Segment Start: Data below

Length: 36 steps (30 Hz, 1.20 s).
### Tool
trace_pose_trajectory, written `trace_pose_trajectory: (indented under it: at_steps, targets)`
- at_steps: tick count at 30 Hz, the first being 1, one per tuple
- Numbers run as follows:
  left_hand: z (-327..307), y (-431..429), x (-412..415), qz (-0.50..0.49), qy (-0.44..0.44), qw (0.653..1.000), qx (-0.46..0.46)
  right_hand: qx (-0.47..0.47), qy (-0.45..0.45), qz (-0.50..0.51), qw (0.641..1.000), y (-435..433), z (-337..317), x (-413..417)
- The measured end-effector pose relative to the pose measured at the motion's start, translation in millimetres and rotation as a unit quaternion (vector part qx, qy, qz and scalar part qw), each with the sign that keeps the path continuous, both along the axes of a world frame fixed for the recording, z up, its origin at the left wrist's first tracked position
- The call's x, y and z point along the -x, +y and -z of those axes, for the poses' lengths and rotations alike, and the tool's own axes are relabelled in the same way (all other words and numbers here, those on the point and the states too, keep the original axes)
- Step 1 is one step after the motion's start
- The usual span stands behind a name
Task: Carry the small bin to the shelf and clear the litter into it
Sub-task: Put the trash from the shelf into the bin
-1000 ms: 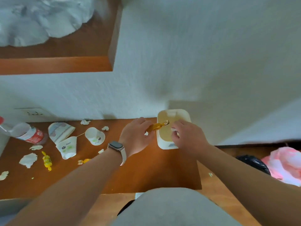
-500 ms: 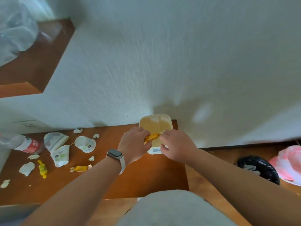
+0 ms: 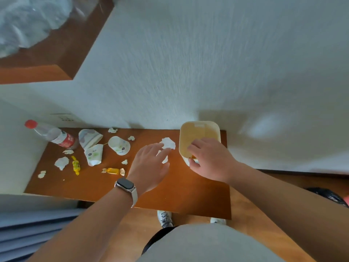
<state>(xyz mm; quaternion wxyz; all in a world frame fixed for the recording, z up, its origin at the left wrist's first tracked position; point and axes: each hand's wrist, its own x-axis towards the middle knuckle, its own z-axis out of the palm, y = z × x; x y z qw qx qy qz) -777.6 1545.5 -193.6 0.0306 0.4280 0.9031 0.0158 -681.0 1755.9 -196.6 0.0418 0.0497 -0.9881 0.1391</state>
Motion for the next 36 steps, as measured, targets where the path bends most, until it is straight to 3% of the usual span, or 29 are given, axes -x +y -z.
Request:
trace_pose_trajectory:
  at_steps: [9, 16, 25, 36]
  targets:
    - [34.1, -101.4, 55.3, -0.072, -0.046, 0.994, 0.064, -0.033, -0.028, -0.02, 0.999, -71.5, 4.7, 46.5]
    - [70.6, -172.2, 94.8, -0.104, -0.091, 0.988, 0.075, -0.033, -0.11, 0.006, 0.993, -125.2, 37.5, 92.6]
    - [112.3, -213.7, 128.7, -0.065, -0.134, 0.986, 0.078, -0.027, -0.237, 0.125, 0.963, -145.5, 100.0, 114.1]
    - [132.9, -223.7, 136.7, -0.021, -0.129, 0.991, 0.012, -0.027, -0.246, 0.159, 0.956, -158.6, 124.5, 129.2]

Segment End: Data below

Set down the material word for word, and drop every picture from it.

Length: 36 steps (30 Hz, 1.20 s).
### Tool
trace_pose_trajectory, written `trace_pose_trajectory: (indented under it: at_steps, targets)`
- at_steps: tick count at 30 Hz, the first being 1, one per tuple
- Numbers run as follows:
  left_hand: z (-327..307), y (-431..429), x (-412..415), qz (-0.50..0.49), qy (-0.44..0.44), qw (0.653..1.000), qx (-0.46..0.46)
  right_hand: qx (-0.47..0.47), qy (-0.45..0.45), qz (-0.50..0.51), qw (0.641..1.000), y (-435..433), z (-337..317), x (-413..417)
- The measured end-effector pose relative to the pose measured at the motion's start, translation in millimetres and rotation as a unit quaternion (vector part qx, qy, qz and scalar part qw), each with the sign that keeps the path continuous, both along the axes of a world frame fixed for the recording, z up, its origin at the left wrist's first tracked position
- The call's x, y and z point along the -x, +y and -z of those axes, for the poses' lengths and rotations alike, and the tool's own axes are relabelled in the same way (all other words and numbers here, those on the point and the states too, keep the original axes)
- Step 1 is one step after the motion's start
- The usual span stands behind a name
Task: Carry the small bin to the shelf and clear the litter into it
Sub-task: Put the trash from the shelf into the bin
-1000 ms: 
-500 ms: 
+0 ms: 
<state>(xyz mm; quaternion wxyz; all in a world frame fixed for the recording, z up, its origin at the left wrist's first tracked position; point and axes: each hand's wrist, its own x-axis towards the middle knuckle, its own z-axis out of the palm, y = z × x; x y z qw qx qy qz) -777.6 1545.5 -193.6 0.0306 0.4280 0.9031 0.0158 -681.0 1755.9 -196.6 0.0418 0.0497 -0.9881 0.1391</state>
Motion for the next 36 steps, as measured, targets where the path bends most, until it is straight to 3% of the usual span, or 29 are given, axes -x +y -z.
Request:
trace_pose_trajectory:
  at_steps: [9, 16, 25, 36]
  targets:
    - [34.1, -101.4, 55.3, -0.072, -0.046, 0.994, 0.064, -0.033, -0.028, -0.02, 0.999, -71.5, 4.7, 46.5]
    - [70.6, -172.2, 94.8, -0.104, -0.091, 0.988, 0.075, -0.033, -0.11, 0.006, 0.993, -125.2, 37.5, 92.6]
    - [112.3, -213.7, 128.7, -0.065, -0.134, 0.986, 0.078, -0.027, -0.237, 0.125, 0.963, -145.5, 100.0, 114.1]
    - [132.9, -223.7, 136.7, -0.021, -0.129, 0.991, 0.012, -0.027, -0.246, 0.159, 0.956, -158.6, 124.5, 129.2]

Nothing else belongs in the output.